Councillor slams Reform before being accused of 'sour grapes'
In an interview with the Local Democracy Reporting Service, Cllr Carr also took aim at the Conservative Party, which he claimed provided weak opposition to Conwy 's First Independent, Labour and Plaid Cymru coalition. The war of words follows Llandudno former Conservative councillors Louise Emery and Tom Montgomery jumping ship to Reform UK last week.
In the days that followed, it also emerged that Cllr Carr, an independent councillor, was also a member of Reform. The fall out continued when Cllr Goronwy Edwards resigned from his cabinet position and was 'removed' from the First Independent Group for not declaring membership of another party. Sign up for the North Wales Live newsletter sent twice daily to your inbox.
Cllr Carr, though, said he left Reform on Wednesday after being a member since June, claiming he was unhappy Cllr Emery was presented as the party's Conwy leader. 'I left Reform yesterday (Wednesday). I wasn't a member for very long,' he said.
'I thought this was a new way forward, and it seems the Conservatives moved in. Cllr Louise Emery, she was deputy leader (of Conwy County Council) when they put the council tax up. She initiated the working from home. The four-weekly bin collections – she went along with that. Whether Cllr Emery believed in them (the policies) or not, she went along with them.
'The first thing they should have done is become independents and then apply to join Reform. But the way they did it, it's so obvious they are worried about their seats. Cllr Emery only won by a handful of votes the last time. They were both worried about their seats.
'It was more Louise (Cllr Emery), not so much Tom (Cllr Montgomery). He's not so tainted by the past. She was deputy leader and all the things she's done, chair of local Conservatives, all things I don't agree with, and all of a sudden, she's a member of Reform.
'You've got to put new people in. Everyone is fed up with the same old councillors, aren't they? I did speak to Louise, but she didn't seem very enthusiastic. I sent an email and expressed concerns. None of this is personal. If people want to join (Reform), that's fair enough, but for her to take a leading position…
'That is the most annoying thing.

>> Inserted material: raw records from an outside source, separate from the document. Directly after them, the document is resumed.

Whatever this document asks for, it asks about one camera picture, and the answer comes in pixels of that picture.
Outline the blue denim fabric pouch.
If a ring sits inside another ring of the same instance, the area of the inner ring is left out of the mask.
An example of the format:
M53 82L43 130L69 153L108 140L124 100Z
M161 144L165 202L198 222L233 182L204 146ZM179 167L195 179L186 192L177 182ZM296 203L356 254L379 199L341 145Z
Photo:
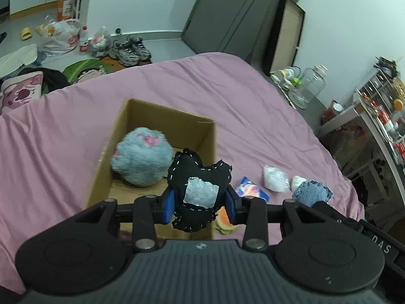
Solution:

Nigel Farage said, 'We will not be a home for Conservatives who want to keep their seats' – of course that's what's happened. I was hoping new people would come along and things would change because my residents are fed up with filthy streets. They are fed up of council tax increasing year on year.

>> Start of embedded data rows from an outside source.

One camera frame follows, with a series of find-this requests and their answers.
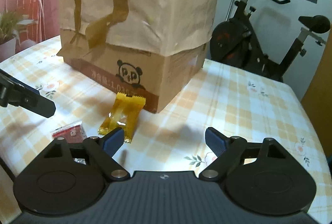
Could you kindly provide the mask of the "cardboard box with paper liner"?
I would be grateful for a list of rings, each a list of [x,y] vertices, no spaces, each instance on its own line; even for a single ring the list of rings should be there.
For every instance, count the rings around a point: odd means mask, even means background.
[[[158,113],[202,68],[217,0],[59,0],[59,56]]]

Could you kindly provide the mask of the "wooden door panel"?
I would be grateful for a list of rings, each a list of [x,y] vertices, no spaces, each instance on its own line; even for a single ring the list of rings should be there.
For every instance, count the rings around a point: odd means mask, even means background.
[[[331,139],[331,35],[315,75],[301,100],[319,139]]]

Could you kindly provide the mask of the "yellow snack packet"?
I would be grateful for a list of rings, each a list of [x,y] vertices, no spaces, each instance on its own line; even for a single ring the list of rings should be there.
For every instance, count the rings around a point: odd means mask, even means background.
[[[99,135],[106,135],[113,129],[121,127],[124,130],[124,141],[131,143],[138,116],[145,104],[146,99],[144,97],[117,93],[110,113],[98,129]]]

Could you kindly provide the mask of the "checkered table cloth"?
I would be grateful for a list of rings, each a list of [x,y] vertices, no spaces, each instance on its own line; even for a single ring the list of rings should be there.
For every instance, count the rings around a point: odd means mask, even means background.
[[[1,69],[56,105],[51,118],[20,107],[1,109],[1,157],[17,175],[52,140],[52,131],[81,121],[95,136],[115,94],[75,71],[58,56],[55,37],[1,63]],[[136,170],[201,172],[215,160],[204,134],[213,127],[249,142],[274,138],[311,174],[317,186],[309,214],[331,223],[331,175],[319,138],[292,89],[279,82],[206,60],[160,112],[142,111],[131,143],[115,160]]]

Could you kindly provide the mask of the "small red panda packet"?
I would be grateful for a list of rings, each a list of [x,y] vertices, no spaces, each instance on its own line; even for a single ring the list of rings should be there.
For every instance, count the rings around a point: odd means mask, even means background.
[[[68,143],[80,143],[87,138],[82,121],[75,121],[51,132],[52,138],[64,138]]]

'I was excited to join Reform. I was enthusiastic that something was going to change, but when it is the same old Conservatives, I don't want to be part of it, so I decided to leave. If it's going to be the Conservatives again, it doesn't inspire confidence.'
But Reform claims Cllr Carr's comments are nothing more than 'sour grapes'. In an official response issued by Reform UK, Cllr Louise Emery spoke on behalf of the Conwy group.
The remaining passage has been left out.